EXERCISE:
Repeat the lines of the data exactly, from the first one through the one that contains "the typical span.".

++++ SOURCE RECORDS ++++

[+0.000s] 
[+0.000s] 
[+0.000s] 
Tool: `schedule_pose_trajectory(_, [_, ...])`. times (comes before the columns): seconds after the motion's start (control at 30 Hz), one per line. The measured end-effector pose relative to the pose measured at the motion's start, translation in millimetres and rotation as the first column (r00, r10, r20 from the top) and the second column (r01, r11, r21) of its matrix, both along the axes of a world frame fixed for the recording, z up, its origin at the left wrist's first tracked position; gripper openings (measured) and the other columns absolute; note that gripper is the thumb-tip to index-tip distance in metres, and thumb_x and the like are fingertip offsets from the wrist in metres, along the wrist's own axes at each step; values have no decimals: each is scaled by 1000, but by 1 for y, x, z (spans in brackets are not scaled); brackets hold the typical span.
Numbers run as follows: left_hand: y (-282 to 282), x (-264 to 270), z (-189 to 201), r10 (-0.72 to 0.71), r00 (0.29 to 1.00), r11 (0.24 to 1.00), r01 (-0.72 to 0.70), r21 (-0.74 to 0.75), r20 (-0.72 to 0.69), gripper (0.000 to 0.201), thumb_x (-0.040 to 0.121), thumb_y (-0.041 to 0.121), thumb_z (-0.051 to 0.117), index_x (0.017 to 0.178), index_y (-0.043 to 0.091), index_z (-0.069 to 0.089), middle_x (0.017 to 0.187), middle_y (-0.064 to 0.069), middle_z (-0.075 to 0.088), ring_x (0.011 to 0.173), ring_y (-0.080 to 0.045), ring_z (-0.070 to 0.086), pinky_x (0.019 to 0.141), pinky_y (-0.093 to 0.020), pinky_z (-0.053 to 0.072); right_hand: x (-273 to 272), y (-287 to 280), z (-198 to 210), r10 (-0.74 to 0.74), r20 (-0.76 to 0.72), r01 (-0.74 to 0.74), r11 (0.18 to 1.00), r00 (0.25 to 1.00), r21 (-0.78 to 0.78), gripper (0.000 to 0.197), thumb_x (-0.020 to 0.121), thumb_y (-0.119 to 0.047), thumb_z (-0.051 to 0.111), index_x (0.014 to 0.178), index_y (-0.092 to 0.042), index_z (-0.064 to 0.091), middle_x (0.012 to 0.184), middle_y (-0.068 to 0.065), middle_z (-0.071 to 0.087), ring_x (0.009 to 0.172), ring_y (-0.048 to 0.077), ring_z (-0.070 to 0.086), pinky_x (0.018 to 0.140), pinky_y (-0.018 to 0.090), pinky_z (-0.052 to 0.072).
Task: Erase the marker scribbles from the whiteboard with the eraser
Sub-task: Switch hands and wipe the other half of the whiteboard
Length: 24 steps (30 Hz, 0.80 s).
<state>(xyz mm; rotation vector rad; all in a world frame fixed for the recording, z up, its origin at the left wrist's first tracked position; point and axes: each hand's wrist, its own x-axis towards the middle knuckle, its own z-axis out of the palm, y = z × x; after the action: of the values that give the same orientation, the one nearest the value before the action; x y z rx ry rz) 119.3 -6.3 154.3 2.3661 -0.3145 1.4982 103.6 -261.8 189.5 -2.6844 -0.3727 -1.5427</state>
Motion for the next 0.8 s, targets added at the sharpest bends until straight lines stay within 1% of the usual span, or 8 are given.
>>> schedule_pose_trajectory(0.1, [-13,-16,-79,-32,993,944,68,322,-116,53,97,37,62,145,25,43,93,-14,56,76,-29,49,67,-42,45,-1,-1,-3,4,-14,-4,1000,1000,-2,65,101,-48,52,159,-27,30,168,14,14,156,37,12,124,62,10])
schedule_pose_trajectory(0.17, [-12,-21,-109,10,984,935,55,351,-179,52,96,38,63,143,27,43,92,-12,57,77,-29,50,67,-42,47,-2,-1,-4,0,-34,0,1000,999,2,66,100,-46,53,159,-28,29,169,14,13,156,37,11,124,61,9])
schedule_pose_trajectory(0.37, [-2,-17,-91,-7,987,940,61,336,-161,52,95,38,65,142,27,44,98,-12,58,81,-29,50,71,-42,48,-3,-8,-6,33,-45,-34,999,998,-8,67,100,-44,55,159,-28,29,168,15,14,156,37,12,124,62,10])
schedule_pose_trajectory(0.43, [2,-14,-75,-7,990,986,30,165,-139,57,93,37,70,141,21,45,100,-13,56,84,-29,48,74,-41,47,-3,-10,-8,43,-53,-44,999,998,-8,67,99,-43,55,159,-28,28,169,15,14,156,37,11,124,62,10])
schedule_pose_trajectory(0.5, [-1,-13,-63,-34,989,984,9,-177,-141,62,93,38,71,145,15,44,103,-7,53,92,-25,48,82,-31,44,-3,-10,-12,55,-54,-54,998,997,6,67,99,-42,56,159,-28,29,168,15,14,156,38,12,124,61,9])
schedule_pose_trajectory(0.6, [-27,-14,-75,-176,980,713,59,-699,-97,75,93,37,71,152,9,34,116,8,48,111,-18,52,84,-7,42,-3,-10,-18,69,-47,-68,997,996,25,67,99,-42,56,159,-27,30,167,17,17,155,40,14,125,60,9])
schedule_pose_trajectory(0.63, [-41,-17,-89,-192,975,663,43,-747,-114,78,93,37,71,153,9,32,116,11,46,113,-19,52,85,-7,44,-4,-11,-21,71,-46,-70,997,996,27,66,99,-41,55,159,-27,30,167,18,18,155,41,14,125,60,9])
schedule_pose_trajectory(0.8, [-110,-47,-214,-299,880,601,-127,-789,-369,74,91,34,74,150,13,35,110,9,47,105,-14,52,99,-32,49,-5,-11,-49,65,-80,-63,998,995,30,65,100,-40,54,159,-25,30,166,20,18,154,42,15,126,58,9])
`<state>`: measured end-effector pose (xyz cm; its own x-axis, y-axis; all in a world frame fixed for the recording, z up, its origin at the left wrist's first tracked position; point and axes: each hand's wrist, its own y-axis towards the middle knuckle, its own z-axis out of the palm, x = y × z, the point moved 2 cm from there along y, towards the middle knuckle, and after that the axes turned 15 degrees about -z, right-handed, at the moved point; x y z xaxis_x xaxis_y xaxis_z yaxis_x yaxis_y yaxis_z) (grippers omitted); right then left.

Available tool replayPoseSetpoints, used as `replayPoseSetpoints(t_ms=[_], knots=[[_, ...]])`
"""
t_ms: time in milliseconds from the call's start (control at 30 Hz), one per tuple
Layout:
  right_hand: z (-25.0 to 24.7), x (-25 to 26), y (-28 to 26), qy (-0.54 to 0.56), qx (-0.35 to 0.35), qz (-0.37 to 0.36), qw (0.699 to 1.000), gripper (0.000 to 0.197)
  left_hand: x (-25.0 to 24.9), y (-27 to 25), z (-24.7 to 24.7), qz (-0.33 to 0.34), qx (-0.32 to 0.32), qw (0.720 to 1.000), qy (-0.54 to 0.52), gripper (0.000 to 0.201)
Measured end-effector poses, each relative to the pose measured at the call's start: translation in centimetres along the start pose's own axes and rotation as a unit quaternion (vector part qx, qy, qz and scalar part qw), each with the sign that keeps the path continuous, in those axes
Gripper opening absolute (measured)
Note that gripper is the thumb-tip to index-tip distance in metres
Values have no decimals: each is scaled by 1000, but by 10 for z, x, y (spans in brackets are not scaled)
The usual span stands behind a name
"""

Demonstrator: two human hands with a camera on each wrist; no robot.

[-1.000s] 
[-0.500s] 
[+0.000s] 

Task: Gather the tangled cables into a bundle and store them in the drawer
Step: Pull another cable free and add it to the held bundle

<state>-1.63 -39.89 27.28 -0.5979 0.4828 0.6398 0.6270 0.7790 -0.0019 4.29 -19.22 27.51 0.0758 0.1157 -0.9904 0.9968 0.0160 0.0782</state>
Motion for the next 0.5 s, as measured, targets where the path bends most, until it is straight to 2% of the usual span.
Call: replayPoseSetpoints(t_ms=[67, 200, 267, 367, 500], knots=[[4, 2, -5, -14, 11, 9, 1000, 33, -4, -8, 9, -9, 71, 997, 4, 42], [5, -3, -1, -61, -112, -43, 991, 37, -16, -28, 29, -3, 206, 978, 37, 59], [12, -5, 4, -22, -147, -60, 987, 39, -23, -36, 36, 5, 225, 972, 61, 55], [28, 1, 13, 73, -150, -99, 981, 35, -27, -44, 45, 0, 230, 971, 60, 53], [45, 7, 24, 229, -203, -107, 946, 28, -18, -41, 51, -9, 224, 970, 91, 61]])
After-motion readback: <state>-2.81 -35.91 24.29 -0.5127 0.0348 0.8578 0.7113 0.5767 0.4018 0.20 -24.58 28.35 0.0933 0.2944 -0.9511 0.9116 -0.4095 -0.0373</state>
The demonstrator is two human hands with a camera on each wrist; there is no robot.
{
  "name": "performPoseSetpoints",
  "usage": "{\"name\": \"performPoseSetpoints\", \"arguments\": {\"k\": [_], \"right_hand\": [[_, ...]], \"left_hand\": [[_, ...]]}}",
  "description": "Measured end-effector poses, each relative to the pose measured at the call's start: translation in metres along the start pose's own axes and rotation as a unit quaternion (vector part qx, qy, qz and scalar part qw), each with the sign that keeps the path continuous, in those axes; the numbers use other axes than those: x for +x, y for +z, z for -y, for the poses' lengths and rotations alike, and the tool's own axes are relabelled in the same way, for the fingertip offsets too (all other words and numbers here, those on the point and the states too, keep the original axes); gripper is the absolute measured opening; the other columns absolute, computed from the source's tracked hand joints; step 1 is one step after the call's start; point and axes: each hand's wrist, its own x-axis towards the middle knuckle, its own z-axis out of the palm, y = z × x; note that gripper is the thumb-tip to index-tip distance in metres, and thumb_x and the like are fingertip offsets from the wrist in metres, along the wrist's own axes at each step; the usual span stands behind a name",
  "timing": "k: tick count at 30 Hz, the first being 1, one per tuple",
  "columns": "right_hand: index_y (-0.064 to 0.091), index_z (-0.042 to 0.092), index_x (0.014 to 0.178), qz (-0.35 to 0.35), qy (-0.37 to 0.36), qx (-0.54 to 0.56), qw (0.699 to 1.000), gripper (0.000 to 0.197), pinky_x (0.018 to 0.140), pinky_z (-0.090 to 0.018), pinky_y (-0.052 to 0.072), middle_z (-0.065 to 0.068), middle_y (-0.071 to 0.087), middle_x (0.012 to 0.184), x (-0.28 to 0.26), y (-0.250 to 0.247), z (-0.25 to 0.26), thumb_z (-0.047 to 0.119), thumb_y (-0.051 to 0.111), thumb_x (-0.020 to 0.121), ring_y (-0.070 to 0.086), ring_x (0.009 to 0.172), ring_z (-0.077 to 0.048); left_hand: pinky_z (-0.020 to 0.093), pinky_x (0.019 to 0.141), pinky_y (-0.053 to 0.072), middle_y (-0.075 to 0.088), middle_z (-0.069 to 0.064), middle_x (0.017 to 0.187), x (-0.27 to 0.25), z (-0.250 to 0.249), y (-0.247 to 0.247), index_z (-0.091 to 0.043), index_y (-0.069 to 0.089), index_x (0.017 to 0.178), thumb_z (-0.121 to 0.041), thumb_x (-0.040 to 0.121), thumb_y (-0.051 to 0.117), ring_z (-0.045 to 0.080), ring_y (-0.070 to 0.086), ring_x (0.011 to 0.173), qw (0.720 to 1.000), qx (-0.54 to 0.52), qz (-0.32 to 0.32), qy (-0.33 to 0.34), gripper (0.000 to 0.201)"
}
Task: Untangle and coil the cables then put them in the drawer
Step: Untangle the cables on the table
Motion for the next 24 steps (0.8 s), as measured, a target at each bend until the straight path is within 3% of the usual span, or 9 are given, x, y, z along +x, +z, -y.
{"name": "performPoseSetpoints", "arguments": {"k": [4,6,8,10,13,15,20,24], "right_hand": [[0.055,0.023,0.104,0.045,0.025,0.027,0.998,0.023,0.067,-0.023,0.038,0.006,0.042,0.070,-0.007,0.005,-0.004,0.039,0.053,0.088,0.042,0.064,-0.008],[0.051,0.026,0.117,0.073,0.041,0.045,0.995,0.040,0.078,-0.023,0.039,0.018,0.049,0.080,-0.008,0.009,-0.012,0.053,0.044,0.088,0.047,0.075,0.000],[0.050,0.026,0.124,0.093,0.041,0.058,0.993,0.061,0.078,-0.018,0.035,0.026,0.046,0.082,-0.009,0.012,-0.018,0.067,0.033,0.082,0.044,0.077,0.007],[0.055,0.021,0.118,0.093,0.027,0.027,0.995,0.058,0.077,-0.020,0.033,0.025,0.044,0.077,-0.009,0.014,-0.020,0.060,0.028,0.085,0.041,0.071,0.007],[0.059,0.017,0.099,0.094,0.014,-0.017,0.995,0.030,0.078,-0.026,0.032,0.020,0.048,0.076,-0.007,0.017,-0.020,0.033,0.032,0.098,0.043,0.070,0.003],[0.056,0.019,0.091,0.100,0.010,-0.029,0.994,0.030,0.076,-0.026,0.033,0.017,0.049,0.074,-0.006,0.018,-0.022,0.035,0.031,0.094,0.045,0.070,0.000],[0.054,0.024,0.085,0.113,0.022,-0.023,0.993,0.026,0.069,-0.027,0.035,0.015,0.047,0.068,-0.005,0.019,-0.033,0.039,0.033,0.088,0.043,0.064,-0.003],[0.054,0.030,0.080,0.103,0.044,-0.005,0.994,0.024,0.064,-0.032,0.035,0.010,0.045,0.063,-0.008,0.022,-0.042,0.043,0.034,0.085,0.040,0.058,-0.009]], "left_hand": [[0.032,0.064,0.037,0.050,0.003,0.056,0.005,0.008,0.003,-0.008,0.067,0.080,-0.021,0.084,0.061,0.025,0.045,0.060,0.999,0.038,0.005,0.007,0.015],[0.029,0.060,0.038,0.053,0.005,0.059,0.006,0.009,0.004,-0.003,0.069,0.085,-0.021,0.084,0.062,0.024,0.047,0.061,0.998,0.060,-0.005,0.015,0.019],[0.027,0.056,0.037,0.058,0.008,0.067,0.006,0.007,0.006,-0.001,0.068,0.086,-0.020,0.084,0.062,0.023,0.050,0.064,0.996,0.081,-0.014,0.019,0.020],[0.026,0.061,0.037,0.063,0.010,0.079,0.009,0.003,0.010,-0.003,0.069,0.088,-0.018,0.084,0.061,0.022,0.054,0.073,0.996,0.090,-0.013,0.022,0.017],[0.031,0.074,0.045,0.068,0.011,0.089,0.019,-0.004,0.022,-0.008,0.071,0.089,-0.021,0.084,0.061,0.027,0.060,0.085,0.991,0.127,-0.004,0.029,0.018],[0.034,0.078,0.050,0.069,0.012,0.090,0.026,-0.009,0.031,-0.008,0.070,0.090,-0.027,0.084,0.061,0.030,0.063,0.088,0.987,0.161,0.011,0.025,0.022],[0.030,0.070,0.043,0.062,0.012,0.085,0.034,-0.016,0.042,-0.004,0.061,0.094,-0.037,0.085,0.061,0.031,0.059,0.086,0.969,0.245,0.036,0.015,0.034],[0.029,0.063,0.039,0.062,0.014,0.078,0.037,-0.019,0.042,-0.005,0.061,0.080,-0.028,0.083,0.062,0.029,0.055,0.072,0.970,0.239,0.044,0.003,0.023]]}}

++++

TASK RESULT:
[+0.000s] 
[+0.000s] 
[+0.000s] 
Tool: `schedule_pose_trajectory(_, [_, ...])`. times (comes before the columns): seconds after the motion's start (control at 30 Hz), one per line. The measured end-effector pose relative to the pose measured at the motion's start, translation in millimetres and rotation as the first column (r00, r10, r20 from the top) and the second column (r01, r11, r21) of its matrix, both along the axes of a world frame fixed for the recording, z up, its origin at the left wrist's first tracked position; gripper openings (measured) and the other columns absolute; note that gripper is the thumb-tip to index-tip distance in metres, and thumb_x and the like are fingertip offsets from the wrist in metres, along the wrist's own axes at each step; values have no decimals: each is scaled by 1000, but by 1 for y, x, z (spans in brackets are not scaled); brackets hold the typical span.

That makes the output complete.